Enquanto que a preocupação com a tecnologia foi central na concepção de
Transformação do Exército, a doutrina foi vista como produto do processo de transformação,
discutida no documento “Bases para Transformação da Doutrina Militar Terrestre” (BRASIL,
2013) e mais recentemente na “Concepção Estratégica do Exército” (BRASIL, 2017), ambas
parte do SIPLEx. No campo doutrinário, o Processo de Transformação do Exército evidencia o
seu aspecto modernizador quando confrontamos a doutrina da força e as plataformas previstas
nos programas estratégicos. Se de um lado preferem-se plataformas pensadas para promover
efeito dissuasório com meios convencionais, cada vez mais se adapta a doutrina e meios para o
emprego da força em desgastantes operações outras que não a guerra, como GLO, pacificação
entre outras.
A dimensão organizacional, fundamental na literatura sobre Transformação Militar,
recebeu uma ênfase marginal nos documentos analisados. Isso não é menos importante, pois a
pressão por recursos no contexto de escassez tem na mudança organizacional possíveis
respostas para criar condições efetivas para a transformação. Países como EUA, China, Rússia
entre outros realizam processos profundos de mudança organizacional (Downsizing,
profissionalição, racionalização, entre outros) como forma de possibilitar as dimensões
tecnológicas e doutrinárias da transformação.

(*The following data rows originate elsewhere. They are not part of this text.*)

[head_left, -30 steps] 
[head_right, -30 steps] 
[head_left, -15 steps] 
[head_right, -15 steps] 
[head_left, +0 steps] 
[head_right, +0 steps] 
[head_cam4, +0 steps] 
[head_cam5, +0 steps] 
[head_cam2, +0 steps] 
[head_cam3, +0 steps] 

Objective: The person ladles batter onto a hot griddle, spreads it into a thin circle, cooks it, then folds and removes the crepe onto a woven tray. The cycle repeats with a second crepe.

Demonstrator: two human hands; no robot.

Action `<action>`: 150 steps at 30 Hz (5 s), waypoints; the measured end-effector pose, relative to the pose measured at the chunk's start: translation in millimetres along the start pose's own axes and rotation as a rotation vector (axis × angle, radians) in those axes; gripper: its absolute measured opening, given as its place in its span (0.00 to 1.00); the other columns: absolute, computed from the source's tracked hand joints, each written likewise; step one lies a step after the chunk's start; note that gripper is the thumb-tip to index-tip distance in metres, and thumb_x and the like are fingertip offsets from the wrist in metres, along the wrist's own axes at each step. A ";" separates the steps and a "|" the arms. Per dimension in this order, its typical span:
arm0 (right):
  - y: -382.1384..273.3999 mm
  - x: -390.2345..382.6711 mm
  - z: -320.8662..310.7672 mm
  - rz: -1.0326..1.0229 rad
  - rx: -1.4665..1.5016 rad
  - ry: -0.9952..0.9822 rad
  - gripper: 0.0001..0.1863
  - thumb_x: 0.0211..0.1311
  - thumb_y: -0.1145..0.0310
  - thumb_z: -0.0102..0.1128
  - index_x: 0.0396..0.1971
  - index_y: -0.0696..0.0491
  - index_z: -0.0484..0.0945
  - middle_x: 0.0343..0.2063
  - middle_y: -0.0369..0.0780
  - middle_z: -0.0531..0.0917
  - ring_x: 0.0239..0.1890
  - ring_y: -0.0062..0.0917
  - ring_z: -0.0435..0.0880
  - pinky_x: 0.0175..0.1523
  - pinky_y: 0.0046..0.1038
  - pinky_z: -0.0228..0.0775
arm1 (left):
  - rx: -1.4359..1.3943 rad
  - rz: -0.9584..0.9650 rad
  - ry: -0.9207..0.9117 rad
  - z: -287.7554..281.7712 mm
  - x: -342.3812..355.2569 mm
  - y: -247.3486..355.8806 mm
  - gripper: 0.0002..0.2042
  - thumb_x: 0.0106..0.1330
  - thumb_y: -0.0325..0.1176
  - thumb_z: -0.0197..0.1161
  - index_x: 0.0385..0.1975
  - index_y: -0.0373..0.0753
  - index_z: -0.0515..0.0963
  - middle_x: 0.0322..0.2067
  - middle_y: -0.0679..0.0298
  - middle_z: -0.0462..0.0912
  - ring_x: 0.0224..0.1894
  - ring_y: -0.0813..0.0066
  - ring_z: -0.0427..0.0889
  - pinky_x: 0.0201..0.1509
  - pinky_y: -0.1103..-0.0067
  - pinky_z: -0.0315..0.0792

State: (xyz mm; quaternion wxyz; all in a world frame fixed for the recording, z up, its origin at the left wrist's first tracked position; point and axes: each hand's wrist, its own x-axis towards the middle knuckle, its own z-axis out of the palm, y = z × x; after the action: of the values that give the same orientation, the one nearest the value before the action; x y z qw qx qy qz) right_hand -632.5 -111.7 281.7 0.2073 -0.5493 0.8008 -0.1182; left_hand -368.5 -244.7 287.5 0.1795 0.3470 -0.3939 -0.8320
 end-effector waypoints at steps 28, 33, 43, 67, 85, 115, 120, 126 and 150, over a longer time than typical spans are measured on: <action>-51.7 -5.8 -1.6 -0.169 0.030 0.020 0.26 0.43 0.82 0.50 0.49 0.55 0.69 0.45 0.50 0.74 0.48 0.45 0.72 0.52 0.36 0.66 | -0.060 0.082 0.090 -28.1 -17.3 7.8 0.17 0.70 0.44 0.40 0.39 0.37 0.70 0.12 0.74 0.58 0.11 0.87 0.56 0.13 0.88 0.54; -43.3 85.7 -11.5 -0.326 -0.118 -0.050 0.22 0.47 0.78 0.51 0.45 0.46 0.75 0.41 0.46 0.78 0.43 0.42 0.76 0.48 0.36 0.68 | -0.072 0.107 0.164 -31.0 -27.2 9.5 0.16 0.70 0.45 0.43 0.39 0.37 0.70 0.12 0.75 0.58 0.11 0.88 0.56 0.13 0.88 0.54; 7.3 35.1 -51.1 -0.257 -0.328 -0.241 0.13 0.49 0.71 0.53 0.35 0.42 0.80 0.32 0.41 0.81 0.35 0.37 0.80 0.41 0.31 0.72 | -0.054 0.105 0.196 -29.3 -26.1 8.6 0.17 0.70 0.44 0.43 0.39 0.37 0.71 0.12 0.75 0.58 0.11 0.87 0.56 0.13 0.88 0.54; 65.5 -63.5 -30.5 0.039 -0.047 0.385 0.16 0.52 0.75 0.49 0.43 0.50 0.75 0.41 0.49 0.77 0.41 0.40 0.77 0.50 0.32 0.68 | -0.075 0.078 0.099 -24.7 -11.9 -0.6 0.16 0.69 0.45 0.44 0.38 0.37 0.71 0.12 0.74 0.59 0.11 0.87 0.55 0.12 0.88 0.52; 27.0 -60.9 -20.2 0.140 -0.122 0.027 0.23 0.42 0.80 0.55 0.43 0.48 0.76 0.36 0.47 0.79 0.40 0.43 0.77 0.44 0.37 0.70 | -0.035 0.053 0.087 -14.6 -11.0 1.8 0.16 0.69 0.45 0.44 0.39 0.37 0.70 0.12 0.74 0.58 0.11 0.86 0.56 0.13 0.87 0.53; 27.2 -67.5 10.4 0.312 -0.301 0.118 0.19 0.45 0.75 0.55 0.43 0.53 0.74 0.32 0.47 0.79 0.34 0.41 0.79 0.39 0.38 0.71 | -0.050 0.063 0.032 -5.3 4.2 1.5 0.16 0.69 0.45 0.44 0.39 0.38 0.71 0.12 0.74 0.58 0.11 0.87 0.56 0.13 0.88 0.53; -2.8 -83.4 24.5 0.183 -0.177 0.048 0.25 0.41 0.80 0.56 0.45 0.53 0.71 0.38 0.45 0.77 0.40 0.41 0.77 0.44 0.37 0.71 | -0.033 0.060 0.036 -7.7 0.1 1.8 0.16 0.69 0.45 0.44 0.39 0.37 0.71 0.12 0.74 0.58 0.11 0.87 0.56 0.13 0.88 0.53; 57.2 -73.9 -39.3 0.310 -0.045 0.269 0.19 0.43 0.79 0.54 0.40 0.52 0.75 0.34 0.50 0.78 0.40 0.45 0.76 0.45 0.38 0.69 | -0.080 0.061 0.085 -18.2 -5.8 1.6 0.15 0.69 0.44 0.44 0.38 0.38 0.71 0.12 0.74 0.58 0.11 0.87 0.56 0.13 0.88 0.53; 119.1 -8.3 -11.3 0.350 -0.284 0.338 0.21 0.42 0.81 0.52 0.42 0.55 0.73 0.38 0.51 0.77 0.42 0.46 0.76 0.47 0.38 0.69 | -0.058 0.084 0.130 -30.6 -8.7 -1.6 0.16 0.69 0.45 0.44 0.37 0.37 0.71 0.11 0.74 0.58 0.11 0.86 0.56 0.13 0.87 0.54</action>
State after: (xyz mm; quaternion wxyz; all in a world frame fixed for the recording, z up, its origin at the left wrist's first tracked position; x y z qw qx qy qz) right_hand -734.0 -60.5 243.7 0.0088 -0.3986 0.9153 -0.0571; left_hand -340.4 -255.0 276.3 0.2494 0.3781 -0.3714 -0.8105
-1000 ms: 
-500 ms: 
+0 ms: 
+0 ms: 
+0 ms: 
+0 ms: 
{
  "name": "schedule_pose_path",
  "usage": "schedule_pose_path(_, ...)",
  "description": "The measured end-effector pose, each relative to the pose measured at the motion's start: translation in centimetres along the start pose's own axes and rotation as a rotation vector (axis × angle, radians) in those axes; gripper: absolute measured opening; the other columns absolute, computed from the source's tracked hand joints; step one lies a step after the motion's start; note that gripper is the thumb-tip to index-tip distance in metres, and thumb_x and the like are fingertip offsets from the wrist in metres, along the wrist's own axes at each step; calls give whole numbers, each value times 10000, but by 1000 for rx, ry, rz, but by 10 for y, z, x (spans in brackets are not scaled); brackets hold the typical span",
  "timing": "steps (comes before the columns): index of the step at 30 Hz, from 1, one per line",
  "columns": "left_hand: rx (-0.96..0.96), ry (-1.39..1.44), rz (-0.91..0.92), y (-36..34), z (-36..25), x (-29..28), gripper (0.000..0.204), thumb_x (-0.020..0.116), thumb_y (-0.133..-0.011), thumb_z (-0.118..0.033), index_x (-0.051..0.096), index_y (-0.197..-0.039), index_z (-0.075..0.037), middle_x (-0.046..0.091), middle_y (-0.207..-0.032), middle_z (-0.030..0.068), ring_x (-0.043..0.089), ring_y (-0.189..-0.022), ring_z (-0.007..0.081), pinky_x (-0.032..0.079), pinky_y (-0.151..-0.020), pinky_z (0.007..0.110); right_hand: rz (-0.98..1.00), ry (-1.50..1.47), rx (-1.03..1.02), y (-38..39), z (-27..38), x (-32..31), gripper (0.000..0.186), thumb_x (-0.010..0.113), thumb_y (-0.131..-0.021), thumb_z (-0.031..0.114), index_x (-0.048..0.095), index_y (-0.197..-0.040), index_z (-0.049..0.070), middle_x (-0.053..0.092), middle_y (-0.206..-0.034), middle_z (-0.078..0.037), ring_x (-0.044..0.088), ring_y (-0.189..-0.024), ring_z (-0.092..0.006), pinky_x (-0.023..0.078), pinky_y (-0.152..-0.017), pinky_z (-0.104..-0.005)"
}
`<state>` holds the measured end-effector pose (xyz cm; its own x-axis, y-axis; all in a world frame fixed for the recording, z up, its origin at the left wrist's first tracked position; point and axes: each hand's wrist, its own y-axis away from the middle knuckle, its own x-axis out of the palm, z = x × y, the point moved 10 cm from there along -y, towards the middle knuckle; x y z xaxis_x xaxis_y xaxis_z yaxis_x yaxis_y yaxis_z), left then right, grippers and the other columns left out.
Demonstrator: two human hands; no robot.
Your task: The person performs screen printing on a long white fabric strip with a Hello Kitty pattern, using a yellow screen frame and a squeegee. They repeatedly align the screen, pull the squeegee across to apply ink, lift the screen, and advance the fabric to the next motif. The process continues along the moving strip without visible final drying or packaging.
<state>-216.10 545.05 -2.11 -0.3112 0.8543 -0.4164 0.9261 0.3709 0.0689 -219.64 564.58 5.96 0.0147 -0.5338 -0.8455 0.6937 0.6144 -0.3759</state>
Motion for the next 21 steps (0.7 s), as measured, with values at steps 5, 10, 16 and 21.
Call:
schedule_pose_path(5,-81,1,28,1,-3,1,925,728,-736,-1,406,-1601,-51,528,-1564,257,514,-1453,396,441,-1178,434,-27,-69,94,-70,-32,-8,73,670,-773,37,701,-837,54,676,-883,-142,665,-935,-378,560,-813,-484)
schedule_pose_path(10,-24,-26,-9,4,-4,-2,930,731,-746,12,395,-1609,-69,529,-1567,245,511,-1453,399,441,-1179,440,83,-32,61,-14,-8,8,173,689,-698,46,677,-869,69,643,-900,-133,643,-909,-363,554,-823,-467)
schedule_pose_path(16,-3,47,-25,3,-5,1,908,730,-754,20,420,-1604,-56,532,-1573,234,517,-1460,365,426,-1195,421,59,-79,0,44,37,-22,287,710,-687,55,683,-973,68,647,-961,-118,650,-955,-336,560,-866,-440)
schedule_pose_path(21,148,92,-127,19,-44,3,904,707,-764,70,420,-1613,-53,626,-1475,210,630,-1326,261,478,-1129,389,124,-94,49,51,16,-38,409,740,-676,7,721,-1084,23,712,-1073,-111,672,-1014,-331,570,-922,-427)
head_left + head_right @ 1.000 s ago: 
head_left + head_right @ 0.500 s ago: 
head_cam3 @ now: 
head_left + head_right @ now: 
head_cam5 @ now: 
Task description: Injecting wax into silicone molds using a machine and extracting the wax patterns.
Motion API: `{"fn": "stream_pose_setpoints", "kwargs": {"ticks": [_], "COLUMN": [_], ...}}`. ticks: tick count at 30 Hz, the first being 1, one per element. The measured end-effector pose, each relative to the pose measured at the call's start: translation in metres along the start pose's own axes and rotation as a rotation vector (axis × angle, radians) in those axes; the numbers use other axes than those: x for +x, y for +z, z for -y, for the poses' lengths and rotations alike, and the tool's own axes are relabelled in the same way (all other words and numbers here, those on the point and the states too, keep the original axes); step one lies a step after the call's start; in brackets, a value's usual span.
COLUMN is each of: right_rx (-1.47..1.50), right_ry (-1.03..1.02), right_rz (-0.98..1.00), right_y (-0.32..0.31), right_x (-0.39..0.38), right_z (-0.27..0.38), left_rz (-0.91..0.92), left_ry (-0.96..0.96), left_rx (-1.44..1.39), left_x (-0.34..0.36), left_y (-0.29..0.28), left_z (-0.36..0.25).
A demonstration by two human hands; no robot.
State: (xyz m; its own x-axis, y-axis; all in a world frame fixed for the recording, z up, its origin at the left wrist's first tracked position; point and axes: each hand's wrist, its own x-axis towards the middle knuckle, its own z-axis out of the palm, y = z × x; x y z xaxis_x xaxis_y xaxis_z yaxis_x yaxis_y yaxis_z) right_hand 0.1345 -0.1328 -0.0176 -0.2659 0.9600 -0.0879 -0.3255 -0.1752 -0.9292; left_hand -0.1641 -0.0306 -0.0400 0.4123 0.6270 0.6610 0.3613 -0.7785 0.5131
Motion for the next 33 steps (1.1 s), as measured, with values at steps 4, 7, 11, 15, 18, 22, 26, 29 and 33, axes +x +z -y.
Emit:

Na experiência brasileira, mesmo no contexto de
severas restrições orçamentárias, que impactam na redução do ritmo de processos de
modernização e aquisição, a estrutura de gastos do Exército (pessoal ativo e reserva) não foi
seriamente enfrentada (IISS, 2017).
Concluímos que apesar do uso do conceito de Transformação, os pressupostos que
sustentam o processo de Transformação do Exército implicam predominantemente em fazer
melhor aquilo que já é feito. Em síntese, a concepção de mudança militar predominante
encontrada na análise não é nem de Transformação ou RAM, mas sim de modernização.